Records drawn from a dataset
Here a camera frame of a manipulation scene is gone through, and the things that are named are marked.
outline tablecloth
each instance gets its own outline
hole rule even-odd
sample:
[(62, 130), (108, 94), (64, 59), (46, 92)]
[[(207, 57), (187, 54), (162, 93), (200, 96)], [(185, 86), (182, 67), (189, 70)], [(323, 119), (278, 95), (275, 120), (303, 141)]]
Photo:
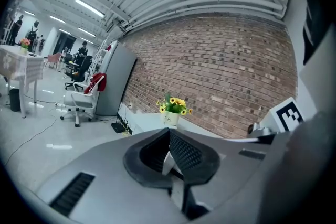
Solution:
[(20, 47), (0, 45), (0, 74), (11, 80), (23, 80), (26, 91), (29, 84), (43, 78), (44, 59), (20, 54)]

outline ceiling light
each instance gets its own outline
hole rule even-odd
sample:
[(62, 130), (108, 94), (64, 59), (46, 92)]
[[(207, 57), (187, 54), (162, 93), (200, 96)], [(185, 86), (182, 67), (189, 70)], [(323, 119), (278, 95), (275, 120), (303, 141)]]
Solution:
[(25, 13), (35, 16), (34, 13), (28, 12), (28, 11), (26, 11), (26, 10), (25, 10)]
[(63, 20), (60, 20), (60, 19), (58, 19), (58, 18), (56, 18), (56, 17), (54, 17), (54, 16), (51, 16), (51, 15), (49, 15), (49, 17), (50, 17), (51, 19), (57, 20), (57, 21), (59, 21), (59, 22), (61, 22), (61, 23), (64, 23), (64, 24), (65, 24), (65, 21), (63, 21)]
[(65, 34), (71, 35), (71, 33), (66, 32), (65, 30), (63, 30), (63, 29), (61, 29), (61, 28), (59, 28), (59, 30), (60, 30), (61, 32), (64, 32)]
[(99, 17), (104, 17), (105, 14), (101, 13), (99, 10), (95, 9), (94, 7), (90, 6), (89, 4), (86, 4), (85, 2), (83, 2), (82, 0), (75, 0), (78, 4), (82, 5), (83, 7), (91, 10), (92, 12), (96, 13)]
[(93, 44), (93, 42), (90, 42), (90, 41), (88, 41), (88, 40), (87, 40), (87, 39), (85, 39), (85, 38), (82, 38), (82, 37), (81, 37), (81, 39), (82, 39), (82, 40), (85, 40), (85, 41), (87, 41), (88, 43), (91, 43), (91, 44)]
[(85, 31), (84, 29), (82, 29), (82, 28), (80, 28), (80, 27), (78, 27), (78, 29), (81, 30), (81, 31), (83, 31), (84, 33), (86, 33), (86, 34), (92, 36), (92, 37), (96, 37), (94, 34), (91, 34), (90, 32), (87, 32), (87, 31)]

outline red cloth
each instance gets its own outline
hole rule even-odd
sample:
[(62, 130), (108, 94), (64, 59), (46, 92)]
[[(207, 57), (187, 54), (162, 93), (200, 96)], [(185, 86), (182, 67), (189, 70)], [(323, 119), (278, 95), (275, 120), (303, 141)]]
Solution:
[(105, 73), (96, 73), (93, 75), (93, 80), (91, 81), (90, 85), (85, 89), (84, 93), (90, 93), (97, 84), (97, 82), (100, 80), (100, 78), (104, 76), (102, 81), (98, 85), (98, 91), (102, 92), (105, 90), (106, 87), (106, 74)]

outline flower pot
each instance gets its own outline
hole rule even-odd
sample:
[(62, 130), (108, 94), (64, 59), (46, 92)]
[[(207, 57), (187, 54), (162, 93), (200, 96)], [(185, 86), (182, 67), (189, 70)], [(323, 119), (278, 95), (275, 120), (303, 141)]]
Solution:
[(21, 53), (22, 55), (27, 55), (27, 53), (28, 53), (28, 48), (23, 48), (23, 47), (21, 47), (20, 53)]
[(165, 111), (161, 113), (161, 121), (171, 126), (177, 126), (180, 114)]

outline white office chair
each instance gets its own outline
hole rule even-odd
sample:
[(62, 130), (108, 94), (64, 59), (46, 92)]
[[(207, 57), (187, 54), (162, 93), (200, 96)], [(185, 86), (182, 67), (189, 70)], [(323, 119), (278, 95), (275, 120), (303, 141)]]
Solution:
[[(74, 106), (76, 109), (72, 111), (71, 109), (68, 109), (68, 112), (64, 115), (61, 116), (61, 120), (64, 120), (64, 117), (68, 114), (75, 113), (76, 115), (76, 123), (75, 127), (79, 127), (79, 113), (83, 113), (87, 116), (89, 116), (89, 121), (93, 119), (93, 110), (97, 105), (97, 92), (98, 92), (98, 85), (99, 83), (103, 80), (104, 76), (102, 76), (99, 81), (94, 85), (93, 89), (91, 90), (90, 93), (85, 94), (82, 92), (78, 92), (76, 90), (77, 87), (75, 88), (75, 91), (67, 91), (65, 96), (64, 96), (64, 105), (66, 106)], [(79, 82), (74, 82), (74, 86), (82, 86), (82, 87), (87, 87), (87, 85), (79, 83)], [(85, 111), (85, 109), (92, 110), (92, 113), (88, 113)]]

**What the task asks**: Return every entry above word for word, leaving pictures out.

**Output**:
Here a camera frame of a manipulation scene is gone through, and the things that are named are marked.
outline tablecloth
each instance gets its own outline
hole rule even-odd
sample:
[(62, 130), (108, 94), (64, 59), (46, 92)]
[[(207, 57), (187, 54), (162, 93), (200, 96)], [(185, 86), (182, 67), (189, 70)], [(323, 119), (278, 95), (275, 120), (303, 141)]]
Photo:
Solution:
[(20, 47), (0, 45), (0, 74), (11, 80), (23, 80), (26, 91), (29, 84), (43, 78), (44, 59), (20, 54)]

outline ceiling light
each instance gets its own outline
hole rule even-odd
sample:
[(62, 130), (108, 94), (64, 59), (46, 92)]
[[(207, 57), (187, 54), (162, 93), (200, 96)], [(185, 86), (182, 67), (189, 70)], [(323, 119), (278, 95), (275, 120), (303, 141)]]
Solution:
[(25, 13), (35, 16), (34, 13), (28, 12), (28, 11), (26, 11), (26, 10), (25, 10)]
[(63, 20), (60, 20), (60, 19), (58, 19), (58, 18), (56, 18), (56, 17), (54, 17), (54, 16), (51, 16), (51, 15), (49, 15), (49, 17), (50, 17), (51, 19), (57, 20), (57, 21), (59, 21), (59, 22), (61, 22), (61, 23), (64, 23), (64, 24), (65, 24), (65, 21), (63, 21)]
[(65, 34), (71, 35), (71, 33), (66, 32), (65, 30), (63, 30), (63, 29), (61, 29), (61, 28), (59, 28), (59, 30), (60, 30), (61, 32), (64, 32)]
[(99, 17), (104, 17), (105, 14), (101, 13), (99, 10), (95, 9), (94, 7), (90, 6), (89, 4), (86, 4), (85, 2), (83, 2), (82, 0), (75, 0), (78, 4), (82, 5), (83, 7), (91, 10), (92, 12), (96, 13)]
[(93, 44), (93, 42), (90, 42), (90, 41), (88, 41), (88, 40), (87, 40), (87, 39), (85, 39), (85, 38), (82, 38), (82, 37), (81, 37), (81, 39), (82, 39), (82, 40), (85, 40), (85, 41), (87, 41), (88, 43), (91, 43), (91, 44)]
[(85, 31), (84, 29), (82, 29), (82, 28), (80, 28), (80, 27), (78, 27), (78, 29), (81, 30), (81, 31), (83, 31), (84, 33), (86, 33), (86, 34), (92, 36), (92, 37), (96, 37), (94, 34), (91, 34), (90, 32), (87, 32), (87, 31)]

outline red cloth
each instance gets its own outline
hole rule even-odd
sample:
[(62, 130), (108, 94), (64, 59), (46, 92)]
[[(207, 57), (187, 54), (162, 93), (200, 96)], [(185, 86), (182, 67), (189, 70)], [(323, 119), (278, 95), (275, 120), (303, 141)]]
Solution:
[(105, 73), (96, 73), (93, 75), (93, 80), (91, 81), (90, 85), (85, 89), (84, 93), (90, 93), (97, 84), (97, 82), (100, 80), (100, 78), (104, 76), (102, 81), (98, 85), (98, 91), (102, 92), (105, 90), (106, 87), (106, 74)]

outline flower pot
each instance gets its own outline
hole rule even-odd
sample:
[(62, 130), (108, 94), (64, 59), (46, 92)]
[[(207, 57), (187, 54), (162, 93), (200, 96)], [(185, 86), (182, 67), (189, 70)], [(323, 119), (278, 95), (275, 120), (303, 141)]]
Solution:
[(21, 53), (22, 55), (27, 55), (27, 53), (28, 53), (28, 48), (23, 48), (23, 47), (21, 47), (20, 53)]
[(165, 111), (161, 113), (161, 121), (171, 126), (177, 126), (180, 114)]

outline white office chair
each instance gets its own outline
hole rule even-odd
sample:
[(62, 130), (108, 94), (64, 59), (46, 92)]
[[(207, 57), (187, 54), (162, 93), (200, 96)], [(185, 86), (182, 67), (189, 70)], [(323, 119), (278, 95), (275, 120), (303, 141)]]
Solution:
[[(74, 106), (76, 109), (72, 111), (71, 109), (68, 109), (68, 112), (64, 115), (61, 116), (61, 120), (64, 120), (64, 117), (68, 114), (75, 113), (76, 115), (76, 123), (75, 127), (79, 127), (79, 113), (83, 113), (87, 116), (89, 116), (89, 121), (93, 119), (93, 110), (97, 105), (97, 92), (98, 92), (98, 85), (99, 83), (103, 80), (104, 76), (102, 76), (99, 81), (94, 85), (93, 89), (91, 90), (90, 93), (85, 94), (82, 92), (78, 92), (76, 90), (77, 87), (75, 88), (75, 91), (67, 91), (65, 96), (64, 96), (64, 105), (66, 106)], [(79, 82), (74, 82), (74, 86), (82, 86), (82, 87), (87, 87), (87, 85), (79, 83)], [(85, 111), (85, 109), (92, 110), (92, 113), (88, 113)]]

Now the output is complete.